Desoto grinned and shook his head. “If there’s infiltration in Operation Alive, it’s from the FBI, or maybe ATF. We don’t have the manpower to send someone to church on a regular basis.” He leaned back in his chair and laced his fingers behind his neck. Light from the window glinted off his gold rings, cuff links, and wristwatch and sent reflected light dancing over the walls. He liked gold more every year. “But I can tell you about the good Reverend Freel. He’s more of a con man than an idealist. And a wealthy con man. He nurtures his ego and wallet through his congregation. Operation Alive isn’t one of the genuine and responsible anti-abortion organizations.”
“You think it’s completely phony and exists only to make Freel rich?”
Desoto chewed on the inside of his cheek for a moment, causing his lips to pucker. “Completely? I’m not sure. These organizations are almost always part religion, part confidence game. They do from time to time show some obligation toward their members-when they’re not tithing them or selling them medallions or plastic figurines. You’re asking me if Reverend Freel personally is a true believer, answer’s no, I don’t think he is.”

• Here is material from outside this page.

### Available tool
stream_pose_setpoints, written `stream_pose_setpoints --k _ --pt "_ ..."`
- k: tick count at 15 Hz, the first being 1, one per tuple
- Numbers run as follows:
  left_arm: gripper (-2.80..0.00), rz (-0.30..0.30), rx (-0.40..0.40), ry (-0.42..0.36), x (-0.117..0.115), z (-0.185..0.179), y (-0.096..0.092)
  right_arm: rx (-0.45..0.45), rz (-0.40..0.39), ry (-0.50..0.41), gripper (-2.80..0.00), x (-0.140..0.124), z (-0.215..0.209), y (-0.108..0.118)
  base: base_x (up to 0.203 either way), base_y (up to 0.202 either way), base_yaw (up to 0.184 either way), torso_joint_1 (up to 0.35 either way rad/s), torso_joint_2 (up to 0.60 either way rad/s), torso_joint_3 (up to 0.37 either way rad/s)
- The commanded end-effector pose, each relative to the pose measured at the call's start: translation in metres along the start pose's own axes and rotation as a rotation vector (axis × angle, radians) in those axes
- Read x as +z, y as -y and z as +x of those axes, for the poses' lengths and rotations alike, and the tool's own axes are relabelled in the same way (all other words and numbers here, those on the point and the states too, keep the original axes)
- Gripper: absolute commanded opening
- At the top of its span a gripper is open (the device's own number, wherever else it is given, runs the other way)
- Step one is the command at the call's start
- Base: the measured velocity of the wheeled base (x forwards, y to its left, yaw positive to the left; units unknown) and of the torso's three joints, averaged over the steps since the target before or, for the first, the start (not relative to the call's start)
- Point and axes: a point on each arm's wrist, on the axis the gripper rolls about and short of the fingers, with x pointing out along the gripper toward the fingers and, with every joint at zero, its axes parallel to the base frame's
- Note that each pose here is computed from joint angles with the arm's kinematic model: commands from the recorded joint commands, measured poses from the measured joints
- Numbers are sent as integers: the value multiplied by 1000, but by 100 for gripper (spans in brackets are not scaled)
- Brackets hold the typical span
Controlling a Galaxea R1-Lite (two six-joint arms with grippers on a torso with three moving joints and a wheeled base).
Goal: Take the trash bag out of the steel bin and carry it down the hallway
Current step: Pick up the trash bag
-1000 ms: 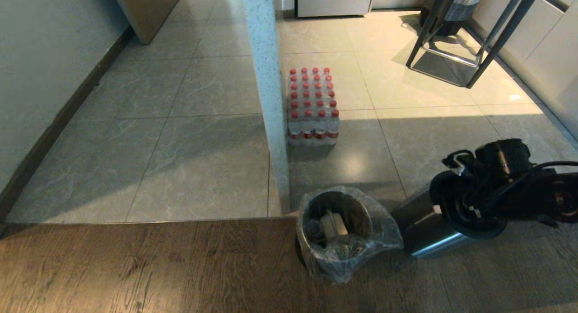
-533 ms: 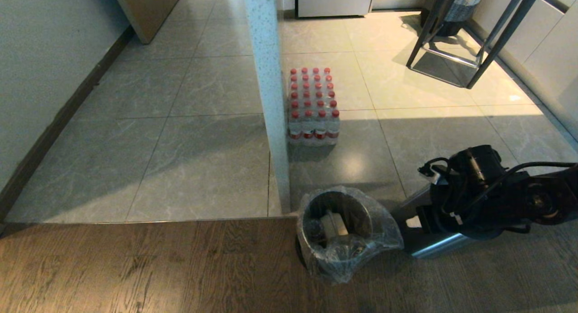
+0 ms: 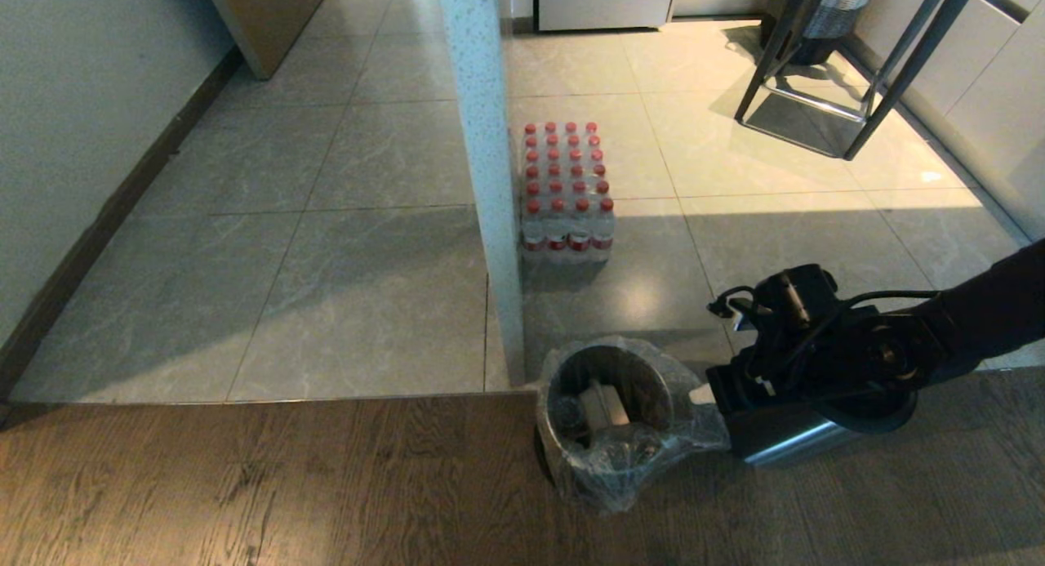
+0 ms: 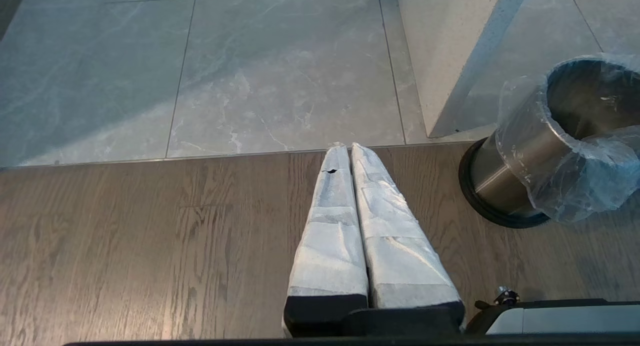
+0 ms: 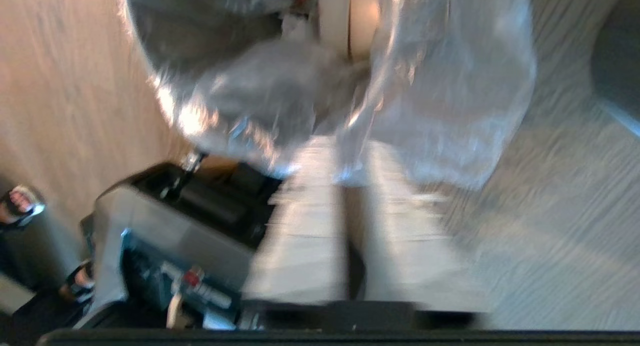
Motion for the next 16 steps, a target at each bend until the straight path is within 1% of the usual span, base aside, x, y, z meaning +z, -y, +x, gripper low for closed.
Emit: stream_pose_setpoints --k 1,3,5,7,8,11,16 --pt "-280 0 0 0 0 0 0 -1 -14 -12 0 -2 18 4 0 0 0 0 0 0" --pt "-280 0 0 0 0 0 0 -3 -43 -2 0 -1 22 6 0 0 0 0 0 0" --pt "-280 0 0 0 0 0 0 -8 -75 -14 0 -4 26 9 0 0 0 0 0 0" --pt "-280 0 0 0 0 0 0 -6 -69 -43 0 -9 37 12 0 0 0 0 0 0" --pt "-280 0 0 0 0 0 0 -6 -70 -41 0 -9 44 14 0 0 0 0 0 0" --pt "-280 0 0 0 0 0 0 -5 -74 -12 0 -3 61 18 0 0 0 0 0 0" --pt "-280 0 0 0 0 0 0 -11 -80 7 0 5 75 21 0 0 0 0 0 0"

“He have a police record?”
“Not much of one. He’s done some things just this side of the law, but there’s wriggle room in the law as well as in the Bible. My feeling is that Freel uses all of that room and then some. Operation Alive’s only been in existence three years. Last year they demonstrated at an abortion clinic here in Orlando. Freel stirred up his picketers with a fire-and-brimstone speech and they stormed the place, started breaking things up inside. They did a lot of damage, made a lot of noise. One of the patients undergoing an abortion at the time went into shock and had to be rushed to the hospital. The same night, somebody fired a shotgun blast into the clinic.”
Carver remembered the shot fired into Women’s Light. A bullet and not shotgun pellets, but still . . . “Were there any arrests?”

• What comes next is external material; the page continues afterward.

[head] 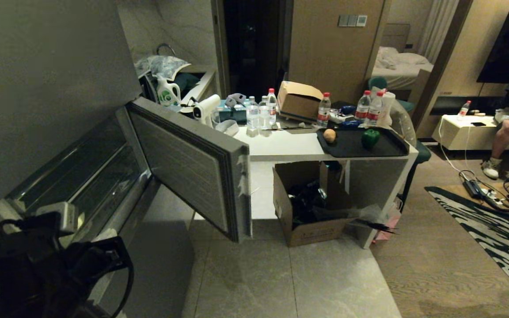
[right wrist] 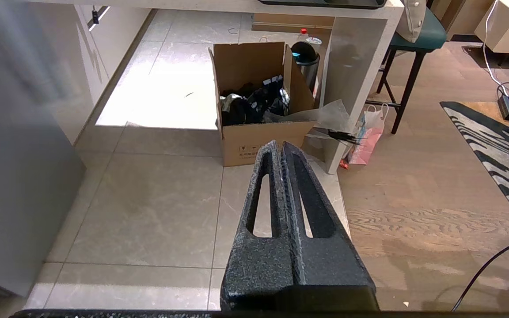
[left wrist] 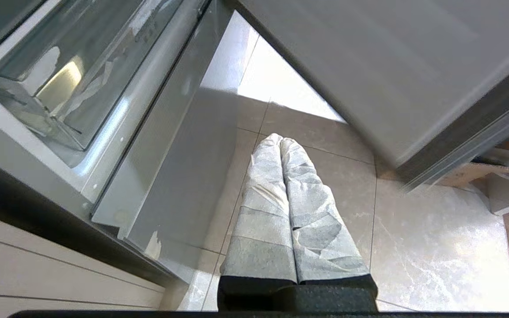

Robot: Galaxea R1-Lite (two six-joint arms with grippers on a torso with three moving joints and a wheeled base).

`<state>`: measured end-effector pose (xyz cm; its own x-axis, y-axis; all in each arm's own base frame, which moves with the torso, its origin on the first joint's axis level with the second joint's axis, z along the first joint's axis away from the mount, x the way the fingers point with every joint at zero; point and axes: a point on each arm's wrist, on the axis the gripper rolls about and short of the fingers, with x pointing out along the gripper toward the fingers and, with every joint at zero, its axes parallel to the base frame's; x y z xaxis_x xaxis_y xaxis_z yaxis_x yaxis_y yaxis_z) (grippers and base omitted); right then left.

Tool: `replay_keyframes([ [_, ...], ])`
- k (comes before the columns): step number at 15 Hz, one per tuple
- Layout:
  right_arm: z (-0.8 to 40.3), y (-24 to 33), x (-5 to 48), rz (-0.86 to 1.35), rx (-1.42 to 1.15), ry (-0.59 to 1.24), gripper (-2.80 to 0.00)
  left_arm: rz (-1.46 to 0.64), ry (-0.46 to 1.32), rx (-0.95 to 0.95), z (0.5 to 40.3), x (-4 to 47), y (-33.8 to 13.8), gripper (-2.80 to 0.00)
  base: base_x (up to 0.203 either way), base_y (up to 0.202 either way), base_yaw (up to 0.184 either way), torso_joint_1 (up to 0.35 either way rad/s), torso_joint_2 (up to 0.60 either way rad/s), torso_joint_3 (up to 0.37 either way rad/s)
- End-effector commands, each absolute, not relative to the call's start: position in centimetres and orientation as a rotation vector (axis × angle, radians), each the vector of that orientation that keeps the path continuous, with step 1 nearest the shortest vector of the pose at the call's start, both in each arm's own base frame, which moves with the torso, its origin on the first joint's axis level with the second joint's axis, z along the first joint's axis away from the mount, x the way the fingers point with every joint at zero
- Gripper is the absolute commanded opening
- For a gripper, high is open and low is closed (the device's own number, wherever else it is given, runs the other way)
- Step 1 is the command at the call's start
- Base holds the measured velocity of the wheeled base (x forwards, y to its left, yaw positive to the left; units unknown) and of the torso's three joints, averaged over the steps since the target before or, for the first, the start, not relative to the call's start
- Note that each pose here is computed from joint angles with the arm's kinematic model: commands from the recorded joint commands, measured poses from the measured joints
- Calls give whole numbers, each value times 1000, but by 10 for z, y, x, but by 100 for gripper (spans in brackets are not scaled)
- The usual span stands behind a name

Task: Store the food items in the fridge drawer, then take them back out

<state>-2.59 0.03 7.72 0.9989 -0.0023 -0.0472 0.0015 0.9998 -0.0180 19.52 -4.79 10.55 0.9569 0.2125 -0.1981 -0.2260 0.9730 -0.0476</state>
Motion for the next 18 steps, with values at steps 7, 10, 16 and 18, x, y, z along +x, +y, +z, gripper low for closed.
replay_keyframes([
  [7,77,0,-26,-1,-20,48,-280,134,20,-100,140,124,-44,-280,0,0,0,0,0,0],
  [10,77,0,-26,-1,-20,48,-280,213,-14,-82,147,96,-24,-280,0,0,0,0,0,0],
  [16,77,0,-26,-1,-20,49,-280,377,-81,-43,123,9,10,-280,0,0,0,0,0,0],
  [18,77,0,-26,1,-23,51,-280,201,-28,23,101,-16,7,-280,0,0,0,0,0,0],
])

“Not on the shooting,” Desoto said. “Freel and seven of his Operation Alive demonstrators were arrested for what happened when they rushed the clinic. Freel’s attorney got them all out on bond within hours, and now the matter’s being ground exceedingly fine in the courts. Demonstrators who did the damage might eventually pay a fine, but none of this will stick to Freel.”
“Is the attorney Jefferson Brama?”
“The same. Obnoxious windbag thinks he’s Perry Mason.”

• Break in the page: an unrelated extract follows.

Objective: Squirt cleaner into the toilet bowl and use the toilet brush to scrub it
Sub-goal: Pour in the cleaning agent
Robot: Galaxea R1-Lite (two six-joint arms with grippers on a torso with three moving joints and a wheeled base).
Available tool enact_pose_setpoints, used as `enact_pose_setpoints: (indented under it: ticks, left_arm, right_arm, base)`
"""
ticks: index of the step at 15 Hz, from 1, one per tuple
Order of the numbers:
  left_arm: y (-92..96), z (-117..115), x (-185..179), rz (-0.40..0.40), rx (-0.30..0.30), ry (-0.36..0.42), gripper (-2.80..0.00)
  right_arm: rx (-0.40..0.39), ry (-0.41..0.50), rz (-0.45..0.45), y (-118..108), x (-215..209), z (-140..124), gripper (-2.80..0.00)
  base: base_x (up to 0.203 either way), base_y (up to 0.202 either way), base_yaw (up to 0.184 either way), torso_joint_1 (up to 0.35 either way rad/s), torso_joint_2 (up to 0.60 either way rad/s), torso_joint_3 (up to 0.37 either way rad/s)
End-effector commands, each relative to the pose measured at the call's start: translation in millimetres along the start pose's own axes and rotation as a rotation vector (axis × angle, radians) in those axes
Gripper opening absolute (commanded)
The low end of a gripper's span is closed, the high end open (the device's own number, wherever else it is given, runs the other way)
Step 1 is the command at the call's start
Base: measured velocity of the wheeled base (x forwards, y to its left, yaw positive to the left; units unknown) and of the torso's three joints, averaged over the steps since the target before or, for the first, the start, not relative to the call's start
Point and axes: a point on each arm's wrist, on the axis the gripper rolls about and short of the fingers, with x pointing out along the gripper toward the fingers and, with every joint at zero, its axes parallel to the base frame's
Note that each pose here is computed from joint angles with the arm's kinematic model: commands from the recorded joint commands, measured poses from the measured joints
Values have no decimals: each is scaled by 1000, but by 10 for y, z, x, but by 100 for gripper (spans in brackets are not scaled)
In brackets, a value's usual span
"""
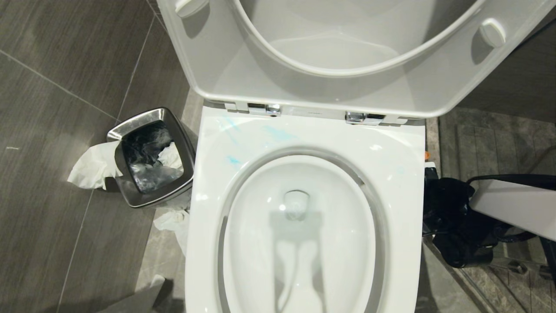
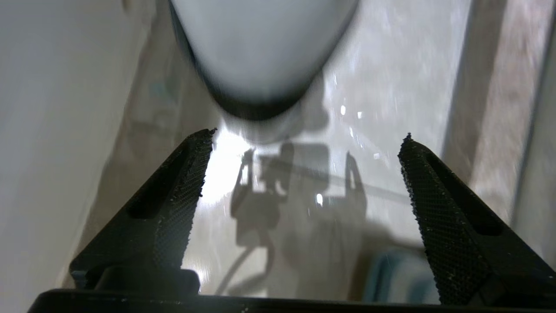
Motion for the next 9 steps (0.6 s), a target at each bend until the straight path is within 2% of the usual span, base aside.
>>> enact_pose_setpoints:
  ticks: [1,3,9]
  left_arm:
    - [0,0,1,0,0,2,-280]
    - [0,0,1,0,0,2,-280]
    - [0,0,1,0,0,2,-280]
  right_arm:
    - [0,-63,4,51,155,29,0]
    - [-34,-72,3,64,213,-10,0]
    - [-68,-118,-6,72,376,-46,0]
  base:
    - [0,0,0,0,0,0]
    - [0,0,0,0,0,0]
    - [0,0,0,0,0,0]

“He’s representing Adam Norton,” Carver said.
“So I’ve heard. He’ll probably get him a good plea bargain. Brama knows the law and he knows how to spread money around. A formidable combination.”
“Is Brama a member of Freel’s congregation?”
“Probably. Lawyers can rationalize anything.”
“Know anything about a well-dressed big guy with a blond crew cut, black horn-rimmed glasses, likes to beat up people while he’s spouting scripture?”
“Not offhand, and I think I’d remember. Why do you ask?”
Carver told him about the WASP’s attack on Officer Lapella, then described him in greater detail.
“Him we’ll keep an eye out for,” Desoto said grimly.
“I need the address of Freel’s church,” Carver said. “His home, too, if he doesn’t live in some kind of rectory.”
“He separates work from his home life. Freel and his wife have a luxury spread about ten miles out of the city.”
“He’s married?”
“Of course. That’s how he can get by ranting and raving about family values. His wife Belinda Lee, a sort of cotton-candy blond, assists him sometimes at the Clear Connection. That’s what he calls his church. It’s a building with a lot of windows, like a greenhouse only with pews.” He picked up a file folder from the desk and slid it over to Carver. “It’s all in here, just for you, amigo. Everything’s copies, so don’t return it. In fact, don’t tell anyone where you got it. It’s the same information we gave the FBI.”